サテライトポートフォリオの一部として積み立て投資している「ひふみ投信」の2018年3月次運用報告が出ました。2018年3月の「ひふみ投信」の騰落率は-0.7%、参考指数であるTOPIX(配当込み)の騰落率は-2.0%でした。2月からの下落相場が続いていますが、参考指数よりも下落率に抑えるなど見事な踏ん張りを見せてくれました。純資産残高は3月30日段階で1355億円(前月は1342億円)、受益権総口数は26,580,632,883口(前月は26,121,901,078口)、ひふみマザーファンドの純資産残高も7228億円(前月は7026億円)となっています。軟調な相場にもかかわらず資金流入が続いていることになり、受益者の信頼が厚い。こういった下落相場で大きな資金流出が起こらないことは、アクティブファンドのリターンにとって極めて良い影響を与えます。このあたりに「ひふみ」の強さがあると言ってよさそうです。

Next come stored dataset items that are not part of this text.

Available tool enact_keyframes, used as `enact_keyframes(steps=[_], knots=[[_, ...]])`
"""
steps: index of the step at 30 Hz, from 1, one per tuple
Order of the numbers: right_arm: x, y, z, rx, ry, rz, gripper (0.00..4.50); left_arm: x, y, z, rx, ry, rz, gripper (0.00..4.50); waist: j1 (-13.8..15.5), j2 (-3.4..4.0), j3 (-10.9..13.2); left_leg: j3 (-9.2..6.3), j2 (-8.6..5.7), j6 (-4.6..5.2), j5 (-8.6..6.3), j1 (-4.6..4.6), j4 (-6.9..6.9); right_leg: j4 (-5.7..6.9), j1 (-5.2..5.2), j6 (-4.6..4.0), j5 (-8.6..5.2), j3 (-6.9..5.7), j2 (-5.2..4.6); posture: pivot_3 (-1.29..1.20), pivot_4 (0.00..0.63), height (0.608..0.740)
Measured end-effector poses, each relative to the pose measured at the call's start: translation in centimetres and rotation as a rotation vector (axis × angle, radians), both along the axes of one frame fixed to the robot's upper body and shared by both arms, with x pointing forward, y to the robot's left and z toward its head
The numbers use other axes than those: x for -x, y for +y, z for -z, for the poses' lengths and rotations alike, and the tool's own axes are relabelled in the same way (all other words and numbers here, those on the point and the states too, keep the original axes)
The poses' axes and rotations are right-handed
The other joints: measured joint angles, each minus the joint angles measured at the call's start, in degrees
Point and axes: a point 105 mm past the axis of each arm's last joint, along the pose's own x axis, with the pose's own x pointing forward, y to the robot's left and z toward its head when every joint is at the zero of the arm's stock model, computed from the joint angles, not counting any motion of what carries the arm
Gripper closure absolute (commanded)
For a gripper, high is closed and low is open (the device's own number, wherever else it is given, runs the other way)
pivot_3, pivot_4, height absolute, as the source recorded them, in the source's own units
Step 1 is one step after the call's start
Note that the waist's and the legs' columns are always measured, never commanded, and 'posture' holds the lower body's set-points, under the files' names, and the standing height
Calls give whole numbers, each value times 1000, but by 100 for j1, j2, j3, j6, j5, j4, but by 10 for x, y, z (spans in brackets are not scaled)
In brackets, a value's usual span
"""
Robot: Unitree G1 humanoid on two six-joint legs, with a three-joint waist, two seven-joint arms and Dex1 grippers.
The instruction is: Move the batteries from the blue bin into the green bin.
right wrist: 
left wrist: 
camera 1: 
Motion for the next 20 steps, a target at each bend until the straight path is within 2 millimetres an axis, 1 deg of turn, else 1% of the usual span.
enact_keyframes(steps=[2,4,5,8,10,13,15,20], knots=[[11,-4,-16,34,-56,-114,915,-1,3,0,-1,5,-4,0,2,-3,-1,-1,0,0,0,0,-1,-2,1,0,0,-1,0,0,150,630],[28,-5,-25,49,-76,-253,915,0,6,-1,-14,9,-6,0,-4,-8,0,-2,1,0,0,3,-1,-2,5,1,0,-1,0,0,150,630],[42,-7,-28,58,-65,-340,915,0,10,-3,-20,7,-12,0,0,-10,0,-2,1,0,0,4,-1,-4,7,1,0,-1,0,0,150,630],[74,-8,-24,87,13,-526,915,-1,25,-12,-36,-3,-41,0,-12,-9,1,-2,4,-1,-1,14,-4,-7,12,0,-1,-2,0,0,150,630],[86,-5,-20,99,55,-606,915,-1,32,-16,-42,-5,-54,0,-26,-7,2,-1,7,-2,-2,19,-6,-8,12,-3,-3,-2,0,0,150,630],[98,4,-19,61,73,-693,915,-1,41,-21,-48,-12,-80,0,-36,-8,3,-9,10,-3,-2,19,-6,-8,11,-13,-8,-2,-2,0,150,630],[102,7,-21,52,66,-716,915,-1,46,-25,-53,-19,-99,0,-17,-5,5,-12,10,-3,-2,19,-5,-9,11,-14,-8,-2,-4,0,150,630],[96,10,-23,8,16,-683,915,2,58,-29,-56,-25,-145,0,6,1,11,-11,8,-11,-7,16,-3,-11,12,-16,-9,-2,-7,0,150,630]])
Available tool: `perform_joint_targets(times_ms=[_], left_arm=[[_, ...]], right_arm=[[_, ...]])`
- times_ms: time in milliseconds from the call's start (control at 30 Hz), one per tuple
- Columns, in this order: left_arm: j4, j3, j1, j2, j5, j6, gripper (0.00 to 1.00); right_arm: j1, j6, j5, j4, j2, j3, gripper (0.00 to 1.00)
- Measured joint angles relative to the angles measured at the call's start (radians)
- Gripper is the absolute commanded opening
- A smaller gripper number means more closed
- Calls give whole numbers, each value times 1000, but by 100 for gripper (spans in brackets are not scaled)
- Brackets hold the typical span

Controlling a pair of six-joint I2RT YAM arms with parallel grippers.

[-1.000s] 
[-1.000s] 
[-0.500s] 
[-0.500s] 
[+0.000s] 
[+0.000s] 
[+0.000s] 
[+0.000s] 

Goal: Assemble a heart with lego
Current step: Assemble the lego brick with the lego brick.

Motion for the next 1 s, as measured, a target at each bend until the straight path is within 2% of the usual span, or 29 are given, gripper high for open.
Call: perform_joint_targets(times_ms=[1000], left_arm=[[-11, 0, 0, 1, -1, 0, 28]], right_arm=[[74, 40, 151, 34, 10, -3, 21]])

3月は米国でトランプ大統領による輸入関税導入の発表や、日本での「森友問題」再燃など政治リスクが改めてクリーズアップされる展開となり、世界的に株式市場のマインドが悪化しました。為替も円高傾向が強まっており、これが日本の輸出企業の収益悪化懸念につながっています。このためTOPIXは軟調に推移したのですが、「ひふみ投信」の下落率は参考指数よりも少なく、よく踏ん張っていると言えるでしょう。市場環境に合わせてポートフォリオの組み合えも奏功したようです。最高運用責任者の藤野英人さんは次のように書いています。
このような環境下で、ひふみは、円高要因で業績の下方修正が予想される銘柄のウエイトを落とし、わたしたちの得意とする地味で地道な銘柄群への投資にシフトしています。実際に組入れ上位銘柄を見ると2月から顔ぶれがだいぶ変わりました。ショーボンドホールディングスなど中小型株が上位10銘柄に顔を出しています。

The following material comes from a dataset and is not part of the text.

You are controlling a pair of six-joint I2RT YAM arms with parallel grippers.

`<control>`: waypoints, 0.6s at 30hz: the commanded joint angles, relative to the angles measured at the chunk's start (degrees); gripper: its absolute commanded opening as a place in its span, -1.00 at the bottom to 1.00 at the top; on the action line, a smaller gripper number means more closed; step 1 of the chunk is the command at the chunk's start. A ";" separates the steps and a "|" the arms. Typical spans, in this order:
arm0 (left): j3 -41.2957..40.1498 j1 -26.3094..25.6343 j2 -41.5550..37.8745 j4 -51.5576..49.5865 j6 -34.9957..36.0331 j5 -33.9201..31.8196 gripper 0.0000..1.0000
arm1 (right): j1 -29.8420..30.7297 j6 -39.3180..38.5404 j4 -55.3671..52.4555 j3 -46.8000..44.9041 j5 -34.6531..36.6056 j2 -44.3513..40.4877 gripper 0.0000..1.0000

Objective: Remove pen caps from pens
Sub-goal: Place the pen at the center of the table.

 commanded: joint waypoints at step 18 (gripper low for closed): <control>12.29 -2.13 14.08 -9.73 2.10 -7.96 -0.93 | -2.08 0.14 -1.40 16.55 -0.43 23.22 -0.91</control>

また、もうひとつ注目は米国株への投資でしょう。新たにVISAを組み込んでいます。やはり藤野さんが指摘しいていますが、円高局面は日本株にとっては逆風ですが、米国株への投資という観点では円換算で安く買えるチャンス。そこで選んだのがVISAというのが渋い。これは以前から感じていることですが、どうも藤野さんは決済サービス企業への関心が高い。なかなか面白いストーリーが想像できます。
今後に関しても、しばらく株価は下落基調が続きそうですが、「このような時には必要以上に下落した銘柄を的確に投資するチャンス」となります。そして、それを支えているのは堅調な資金流入でしょう。アクティブファンドにとって何がいちばん怖いかというと、やはり下落局面での解約による資金流出です。これが起こると解約に対応するために値下がりしている保有株を泣く泣く売却することになり、これがさらにパフォーマンスを悪化させるという悪循環に陥る。アクティブファンドが潰れる原因のほとんどは、相場の下落ではなく、それをきっかけとした解約増加と資金流出です。
その点、「ひふみ」はまだ資金流入が続いていますから、逆に相場が回復したときにはパフォーマンスがさらに良くなる可能性を秘める。「ひふみ」は昨年にテレビで紹介されたこともあって急激な資金流入が起こりました。こうした資金は下落相場での足が速いのではという懸念があったわけですが、いまのところまだ受益者の支持をつなぎとめることに成功しています。受益者とのコミュニケーションによる信頼関係強化が成果を上げているということであり、それが「ひふみ」の強さのより本質的な理由だと思います。
しばらくは難しい相場が続きそうですが、その中で「ひふみ」がどのような舵取りを見せるのか非常に興味深い。米国株への投資やポートフォリオの組み合えなど、ある意味でアクティブファンドの腕の見せ所ともいえる局面だからです。受益者の1人として、引き続きウオッチしていきたいと思います(1点だけ気になることもあります。組入れ上位10銘柄に光通信の名前が。あいかわらず藤野さん、この会社が好きですね。昔のことを知っている者からすると、なんとも言えない微苦笑を誘いますが)。
さて、月次運用報告書に先立って発表された中間レポート恒例の組入れ銘柄紹介です。今回はパナソニック(6752)。これも説明不要でしょう。ただ、パナソニックも昔のパナソニックではありません。白物家電に代表されるB2Cビジネスから、リチウムイオン電池やコクピットシステム、先進運転技術関連など車載エレクトロニクスを中心としたB2Bビジネスへのシフトを大胆に進めました。やはり「ひふみ」がいま注目している“覚醒”した日本企業、“きれいなオジサン銘柄”の一角ということでしょう。